No one should mistake Iran’s bravado for a genuine struggle against hegemonistic designs of the US. The aim of this limited challenge is to pressure the major powers for a more advantageous relationship for the Iranians and to bolster Iran’s position as a regional power. For the past two years, Tehran has been seeking to use the nuclear issue to man oeuvre between the US and the European powers for a formal agreement with the EU for closer economic and political relations, in return for concessions on its nuclear programs.
Iran has blandly declared that “our goal is the peaceful use of nuclear technology” and again asserted Iran’s rights under the Nuclear Non-Proliferation Treaty to develop all aspects of the nuclear fuel cycle. Iranian power holders insist that Iran has to have not only nuclear power plants, but nuclear weapons as well. The construction of nuclear weapons is viewed as he means to establish Iran as a regional power in the Middle East, just as the Indian government is attempting to do in South Asia.

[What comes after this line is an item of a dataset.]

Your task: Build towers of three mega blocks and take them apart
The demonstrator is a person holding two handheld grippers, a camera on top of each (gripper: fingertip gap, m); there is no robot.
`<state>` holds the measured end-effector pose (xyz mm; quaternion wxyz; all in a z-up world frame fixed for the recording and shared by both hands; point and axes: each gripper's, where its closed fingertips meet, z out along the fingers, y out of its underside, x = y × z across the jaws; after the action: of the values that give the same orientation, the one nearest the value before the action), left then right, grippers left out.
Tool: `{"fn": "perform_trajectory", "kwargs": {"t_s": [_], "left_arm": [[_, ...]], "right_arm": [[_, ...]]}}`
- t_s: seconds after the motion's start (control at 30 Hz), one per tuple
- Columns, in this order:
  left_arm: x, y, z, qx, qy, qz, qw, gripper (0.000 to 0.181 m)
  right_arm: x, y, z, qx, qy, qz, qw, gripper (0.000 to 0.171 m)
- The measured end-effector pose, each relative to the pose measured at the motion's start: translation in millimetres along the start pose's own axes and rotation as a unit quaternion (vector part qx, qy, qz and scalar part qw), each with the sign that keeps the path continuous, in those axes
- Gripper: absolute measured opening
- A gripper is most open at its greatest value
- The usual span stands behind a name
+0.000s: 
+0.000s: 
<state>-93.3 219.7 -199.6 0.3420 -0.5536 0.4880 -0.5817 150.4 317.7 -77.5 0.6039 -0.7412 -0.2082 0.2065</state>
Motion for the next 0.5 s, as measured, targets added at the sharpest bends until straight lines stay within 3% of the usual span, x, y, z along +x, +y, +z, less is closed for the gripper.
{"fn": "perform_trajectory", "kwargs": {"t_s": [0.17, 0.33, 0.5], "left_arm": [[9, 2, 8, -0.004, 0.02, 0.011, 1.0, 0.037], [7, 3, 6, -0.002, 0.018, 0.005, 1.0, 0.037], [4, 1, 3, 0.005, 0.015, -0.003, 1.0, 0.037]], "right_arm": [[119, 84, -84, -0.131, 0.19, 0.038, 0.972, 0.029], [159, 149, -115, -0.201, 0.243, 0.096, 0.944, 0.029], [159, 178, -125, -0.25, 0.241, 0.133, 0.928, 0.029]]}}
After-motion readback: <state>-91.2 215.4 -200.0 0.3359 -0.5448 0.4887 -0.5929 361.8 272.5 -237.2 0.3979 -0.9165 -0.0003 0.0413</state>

There are no doubt those in the Iranian regime who calculate, or rather miscalculate, that if Iran had nuclear weapons the US would be compelled to come to terms with Tehran in the same way that it did New Delhi after its 1998 nuclear tests. However, a few crude Iranian nuclear weapons would not seriously deter US aggression. In fact, the construction and testing of an Iranian nuclear weapon would only heighten the danger of a military strike or all-out war by rte US and its allies, with devastating consequences.
The danger of imperialist war will not be ended through the acquisition of nuclear
weapons by countries like Iran and North Korea.
The surprise victory of Ahmadinejad in last year’s presidential poll was itself the product of a deepening economic and social crisis in Iran. While Ahmadinejad capitalised on popular disgust towards the “reformers,” he has no solution to the social and economic catastrophe confronting millions of Iranians. Despite its large reserves of oil and gas and the current high price of oil, the Iranian economy is suffering from high inflation, a lack of investment and decrepit infrastructure. According to an estimate by the National Iranian Oil Company, the oil industry desperately needs $70 billion over the next 10 years to modernise the country’s dilapidated infrastructure.
UN economic sanctions on Iran will intensify the country’s deep social crisis. The population is very young - nearly 50 percent is under the age of 20 and 70 percent is under 30. The official unemployment rate is 16 percent, but other estimates put the figure twice as high. Only half of the one million new job-seekers entering the market each year find work. According to a government study in 2004, joblessness among 15- to 29-year-olds was set to skyrocket to 52 percent in less than two years.
As the confrontation with US imperialism and its allies deepens, the regime in Tehran may well decide that it has no alternative but to embark on the course of developing, testing and stockpiling nuclear weapons. There is no doubting the very real dangers posed by the Bush administration, which has enunciated and aggressively acted upon its doctrine of preventive war with reckless indifference to the consequences and contempt for international law. While insisting Tehran restrict its nuclear activities, the US is openly flouting the Nuclear Non-Proliferation Treaty by developing new generation of bunker- buster” nuclear weapons that are aimed precisely at the type of protected underground facilities that exist in Iran.